Une opération de contrôles d’identité menée le 2 décembre 2025 à la plateforme colis du Rheu fait réagir. De 16 h à 22 h, des agents de la Police aux frontières sont intervenus dans les locaux de La Poste, avec l’accord du directeur d’établissement. « Une douzaine de policiers de la police aux frontières ont fait une descente en force », dénonce le syndicat SUD PTT d’Ille et Vilaine. «Ils ont procédé à des vérifications ciblant uniquement les salariés de Viaposte, filiale qui emploie massivement des intérimaires soumis à un turn over constant. »

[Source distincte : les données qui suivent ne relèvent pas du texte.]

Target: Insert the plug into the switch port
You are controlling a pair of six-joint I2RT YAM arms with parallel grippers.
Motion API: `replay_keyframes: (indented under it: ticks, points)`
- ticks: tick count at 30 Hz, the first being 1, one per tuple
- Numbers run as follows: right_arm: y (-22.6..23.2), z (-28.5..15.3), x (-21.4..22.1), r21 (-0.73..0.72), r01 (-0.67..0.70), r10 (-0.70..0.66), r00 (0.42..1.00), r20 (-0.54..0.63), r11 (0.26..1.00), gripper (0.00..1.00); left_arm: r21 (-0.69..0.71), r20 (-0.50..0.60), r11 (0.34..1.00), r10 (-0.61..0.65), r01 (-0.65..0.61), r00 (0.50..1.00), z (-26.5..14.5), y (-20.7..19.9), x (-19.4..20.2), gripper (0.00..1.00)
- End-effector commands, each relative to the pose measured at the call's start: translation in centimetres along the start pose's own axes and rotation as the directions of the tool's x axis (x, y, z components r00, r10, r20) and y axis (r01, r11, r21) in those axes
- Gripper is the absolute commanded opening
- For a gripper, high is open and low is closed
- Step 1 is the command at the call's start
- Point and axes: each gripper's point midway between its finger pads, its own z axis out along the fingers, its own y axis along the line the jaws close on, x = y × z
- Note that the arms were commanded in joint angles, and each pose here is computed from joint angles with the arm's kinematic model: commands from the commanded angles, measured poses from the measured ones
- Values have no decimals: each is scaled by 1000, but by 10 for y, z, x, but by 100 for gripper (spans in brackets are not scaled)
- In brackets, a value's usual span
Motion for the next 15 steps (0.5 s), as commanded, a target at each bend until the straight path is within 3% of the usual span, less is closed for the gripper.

Cinq travailleurs ont été interpellés lors de cette opération de contrôles. «C’est une chasse aux travailleurs sans papiers organisée sur délation, sous l’égide du procureur de la république », insiste le syndicat. Au passage, le syndicat rappelle le rôle essentiel de ces salariés précaires dans de nombreux secteurs. « Les touristes seraient bien embêtés si leurs chambres d’hôtel n’étaient pas nettoyées par des femmes de chambre sans papiers », tient à préciser le syndicat. « Les malades seraient bien embêtés » sans ces employés invisibles présents dans les hôpitaux et cliniques privées.
Pour le syndicat, cette affaire met en lumière les transformations profondes de La Poste, désormais composée de « 134 filiales » et de « 6 statuts » de personnel. Cette mosaïque sociale fragmenterait les travailleurs, exerçant pourtant les mêmes missions de service public, du tri des colis à l’accueil des usagers. SUD PTT d’Ille et Vilaine réclame un statut unique et la régularisation des salariés sans papiers déjà intégrés aux équipes. Pour rappel, le conflit avec les travailleurs sans papiers de Chronopost reste entier, ceux-ci réclamant depuis plus de deux ans la régularisation de leur situation.
Ce 5 décembre, suite à notre article, la direction de la Poste réagissait dans nos colonnes. « Après vérification, il y a eu effectivement un contrôle d’identité assuré par la police des frontières sur le site de traitement de colis de Rennes le 2 décembre, contrôle classique en cette période de forte activité logistique. Ce sont des employés de sociétés d’interim qui ont été contrôlés. D’après nos informations, une personne n’a pas pu présenter ses papiers au moment du contrôle.»